A revisão da política de saúde pública era mais do que necessária e desejada pelos brasileiros. A pandemia da covid-19, entre 2020 e 2022, mostrou o deficit de profissionais tanto nas grandes cidades, inclusive nas capitais, quanto no interior do país — redes públicas e privadas ficaram saturadas , e deixaram um acúmulo de demandas por assistência.

Uma das pendências é aumento dos casos de obesidade entre crianças e adolescentes, entre 2019 e 2021, durante a pandemia de covid-19, constatado pelo Observatório de Saúde na Infância, da Fundação Oswaldo Cruz (Fiocruz). O crescimento chegou a 6,08% no grupo de crianças até 5 anos; e de 17,2%, no grupo com 10 a 18 anos. O aumento de peso é uma das preocupações das equipes de saúde do país.

Com a retomada do programa Mais Médicos, que contempla ações de atenção primária às famílias, a expectativa do governo é diminuir o número de mortos por doenças evitáveis e propiciar ao Sistema Único de Saúde uma economia de R$ 30 milhões em internações. Além disso, terá condições de reeducar os grupos atendidos, para que saibam ter uma vida mais saudável.

Os atendimentos, no ano passado, resultaram em queda modesta da mortalidade infantil em municípios com indicadores bem elevados. Mas foi uma boa sinalização de que a presença de profissionais da saúde, principalmente médicos, é fundamental para reverter o quadro caótico, até então, vivenciado pelas comunidades socioeconômicas mais carentes. Os efeitos só poderão ser mensurados em espaço de tempo maior, quando haverá dados de comparação entre o antes e o depois.

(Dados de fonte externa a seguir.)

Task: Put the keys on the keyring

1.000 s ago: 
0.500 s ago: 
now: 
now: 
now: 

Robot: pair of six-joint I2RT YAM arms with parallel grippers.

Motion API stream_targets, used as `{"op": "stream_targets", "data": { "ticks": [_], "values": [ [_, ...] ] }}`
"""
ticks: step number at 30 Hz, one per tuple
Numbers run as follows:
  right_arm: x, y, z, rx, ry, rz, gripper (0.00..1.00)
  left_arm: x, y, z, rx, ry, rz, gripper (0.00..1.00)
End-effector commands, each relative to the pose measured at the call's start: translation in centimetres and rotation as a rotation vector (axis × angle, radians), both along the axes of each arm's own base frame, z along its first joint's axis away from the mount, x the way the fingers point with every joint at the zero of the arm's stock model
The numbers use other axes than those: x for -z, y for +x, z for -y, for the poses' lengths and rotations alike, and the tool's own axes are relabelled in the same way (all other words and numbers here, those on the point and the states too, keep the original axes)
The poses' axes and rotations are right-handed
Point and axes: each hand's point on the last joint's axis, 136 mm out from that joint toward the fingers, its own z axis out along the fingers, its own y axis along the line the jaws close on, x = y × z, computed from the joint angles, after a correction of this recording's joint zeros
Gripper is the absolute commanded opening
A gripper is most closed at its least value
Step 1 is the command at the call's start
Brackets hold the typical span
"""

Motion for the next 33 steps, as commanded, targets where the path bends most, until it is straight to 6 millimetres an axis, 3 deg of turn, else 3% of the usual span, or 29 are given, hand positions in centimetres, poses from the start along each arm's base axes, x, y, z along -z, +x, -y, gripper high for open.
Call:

Equipes da Saúde da Família chegaram também às terras indígenas, a começar pelo povo Yanomami, cuja saúde foi, seriamente, afetada pela presença de garimpeiros invasores do território e que se estende pelos estados de Roraima e Amazonas. Uma crise humanitária e sanitária foi instalada nas reservas, causando a morte de 363 indígenas em 2023. O drama ainda não foi superado e segue neste ano, ante a persistência dos invasores, sustentados por facções criminosas do Sudeste.

O empenho do Ministério da Saúde, por mais que seja indispensável para melhorar a qualidade de vida dos brasileiros, só conseguirá êxito se houver também maior engajamento dos governos municipais e estaduais. A coloração partidária e a ideologia não podem interferir nessa parceria que coloca em jogo a vida dos cidadãos. A expansão da Atenção Primária indica que outros programas oferecidos pelo Sistema Único de Saúde devem seguir igual caminho, em todas as cidades do país, com a ampliação do número de unidades com atendimento de maior complexidade, bem equipadas e conduzidas por profissionais dedicados à saúde pública. Uma sociedade saudável é o maior patrimônio de uma nação.